You may not have heard of the Hat Man, but there’s a chance he’s found his way into your dreams once or twice. A spooky, shadowy figure often described as wearing a dark coat and a hat, the Hat Man is reported to appear in bedrooms when people are falling asleep or first waking up.

The Hat Man has officially become sleep paralysis lore and has been reported as being seen in that not-awake, not-asleep state all around the world, a note that has left many scientists scratching their heads.

Monsters, Demons, and Jinn — Oh, My!

Sleep paralysis has baffled scientists for centuries. The earliest clinical account of sleep paralysis dates back to 1664, when a Dutch physician described it as the “Incubus or the Night-Mare”affecting one of his patients.

Throughout the years, sleep paralysis has also been explained as the result of a black magic curse, mythical monsters, or even demons. Egyptians used to believe a jinn (“genie”) was behind sleep paralysis, while Indigenous people in South Africa believed it was caused by Tokoloshe (a dwarf-like water spirit). Likewise, the Turkish believed the Karabasan (spirit-like creatures) were behind the phenomenon.

Jinn, recognizable by their characteristic hooves, gather to battle with Faramarz.

Jinn, recognizable by their characteristic hooves, gather to battle with Faramarz. Via Wikimedia Commons (CC BY-SA 4.0).

The Science of Sleep Paralysis

It wasn’t until the 20th century that scientists and physicians started to move away from the mythological explanations and looked into a physical explanation for the phenomenon. Although it remains poorly understood, sleep paralysis is now believed to be caused by a brain glitch that disrupts an important signal.

During REM sleep, your body is paralyzed to prevent you from falling off the bed or acting out dreams that could result in you hurting yourself or others. This paralysis automatically switches off as you come out of REM sleep and start to wake up — but not in the case of sleep paralysis. Because of a glitch in your brain, your body remains in a paralyzed state as you wake, and refuses to move at all. It’s a strange, terrifying experience — and it often comes paired with hallucinations and the “appearance” of imaginary creatures, like the Hat Man.

Hats Off to Hat Man

The Hat Man is unique in one way, though. While different civilizations around the world once had their own version of a sleep-paralysis monster, Hat Man seems to pop up in many different places.

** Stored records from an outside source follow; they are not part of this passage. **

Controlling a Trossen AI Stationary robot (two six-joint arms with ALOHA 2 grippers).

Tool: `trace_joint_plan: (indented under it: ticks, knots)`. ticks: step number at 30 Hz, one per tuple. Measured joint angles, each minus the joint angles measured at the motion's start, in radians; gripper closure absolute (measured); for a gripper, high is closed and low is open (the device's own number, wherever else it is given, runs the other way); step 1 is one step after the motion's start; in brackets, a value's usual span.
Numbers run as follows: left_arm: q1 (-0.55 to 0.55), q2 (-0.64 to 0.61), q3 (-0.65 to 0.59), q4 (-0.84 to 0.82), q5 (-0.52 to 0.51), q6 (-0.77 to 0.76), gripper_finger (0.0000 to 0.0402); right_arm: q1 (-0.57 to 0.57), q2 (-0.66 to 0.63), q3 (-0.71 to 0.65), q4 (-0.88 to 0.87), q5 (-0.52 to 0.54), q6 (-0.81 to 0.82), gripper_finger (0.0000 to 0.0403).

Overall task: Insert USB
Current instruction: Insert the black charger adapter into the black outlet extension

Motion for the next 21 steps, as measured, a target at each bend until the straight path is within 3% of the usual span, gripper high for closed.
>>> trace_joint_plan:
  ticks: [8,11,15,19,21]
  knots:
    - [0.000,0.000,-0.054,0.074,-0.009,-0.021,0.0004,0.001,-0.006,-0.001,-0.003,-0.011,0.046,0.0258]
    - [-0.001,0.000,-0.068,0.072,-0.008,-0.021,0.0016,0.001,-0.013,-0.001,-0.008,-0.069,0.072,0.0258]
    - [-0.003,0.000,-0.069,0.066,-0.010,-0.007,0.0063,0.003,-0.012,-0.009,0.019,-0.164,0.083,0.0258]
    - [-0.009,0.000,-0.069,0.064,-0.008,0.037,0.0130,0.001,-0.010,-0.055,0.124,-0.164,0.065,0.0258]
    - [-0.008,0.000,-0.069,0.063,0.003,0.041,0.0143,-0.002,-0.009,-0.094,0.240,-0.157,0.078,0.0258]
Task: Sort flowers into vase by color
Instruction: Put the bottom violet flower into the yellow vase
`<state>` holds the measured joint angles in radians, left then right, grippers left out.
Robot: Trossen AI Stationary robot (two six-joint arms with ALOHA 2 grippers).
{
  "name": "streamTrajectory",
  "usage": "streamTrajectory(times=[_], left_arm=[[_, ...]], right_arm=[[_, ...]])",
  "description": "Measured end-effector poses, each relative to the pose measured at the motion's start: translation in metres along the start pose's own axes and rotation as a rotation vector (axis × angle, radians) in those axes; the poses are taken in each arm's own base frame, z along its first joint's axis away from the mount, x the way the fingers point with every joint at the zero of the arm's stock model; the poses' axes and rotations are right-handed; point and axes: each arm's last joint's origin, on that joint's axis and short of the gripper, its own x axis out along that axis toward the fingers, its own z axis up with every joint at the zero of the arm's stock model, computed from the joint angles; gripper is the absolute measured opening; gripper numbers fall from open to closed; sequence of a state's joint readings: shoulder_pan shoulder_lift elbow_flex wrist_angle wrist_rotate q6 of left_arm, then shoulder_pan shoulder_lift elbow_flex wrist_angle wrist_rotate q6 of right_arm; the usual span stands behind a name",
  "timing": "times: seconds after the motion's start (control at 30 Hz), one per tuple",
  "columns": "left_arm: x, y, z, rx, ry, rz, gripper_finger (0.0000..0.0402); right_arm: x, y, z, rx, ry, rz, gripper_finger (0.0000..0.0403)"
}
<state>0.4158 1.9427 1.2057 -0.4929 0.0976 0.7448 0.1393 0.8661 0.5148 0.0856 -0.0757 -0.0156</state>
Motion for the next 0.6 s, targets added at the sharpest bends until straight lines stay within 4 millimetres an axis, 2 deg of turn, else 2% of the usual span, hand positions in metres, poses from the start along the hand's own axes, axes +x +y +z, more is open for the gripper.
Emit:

Even more intriguing, the description varies only slightly from one culture to another — he’s sometimes 6 feet tall and other times 10; his eyes might be bright red or deep pools of darkness; some people claim he carries a golden pocket watch or is “mist-like” rather than a solid figure. But everybody insists he’s wearing a trench coat–like jacket and wearing a very noticeable hat.

In most accounts, he’s also eerily quiet. He doesn’t touch you, try to attack you, or sit on your chest like other sleep paralysis “demons” are known to do. He often just stands in a corner of the room, watching you. Sometimes he hovers over your chest, examining you closely.

Who or What is the Hat Man?

Many consider the Hat Man to be a form of “shadow people,” dark humanoid figures that ufologists believe could be visitors from another planet. In an interview with Psychology Today, paranormal expert Rosemary Ellen Guiley points out that shadow people could potentially “wear hats and cowls to cover up imperfect heads.”

If you’re looking for a more scientific explanation, the Hat Man and other visual hallucinations connected to sleep paralysis are simple nightmares slipping into the waking world for a few seconds. For the majority of people, the break between REM sleep (where nightmares happen) and being awake is a very clear line. For those suffering from sleep paralysis, however, the line becomes blurry, and for a few seconds, you’re both in REM sleep and partially conscious — the perfect combination for nightmares to become just a bit too real.

Just in case, though, you might want to leave a light on tonight.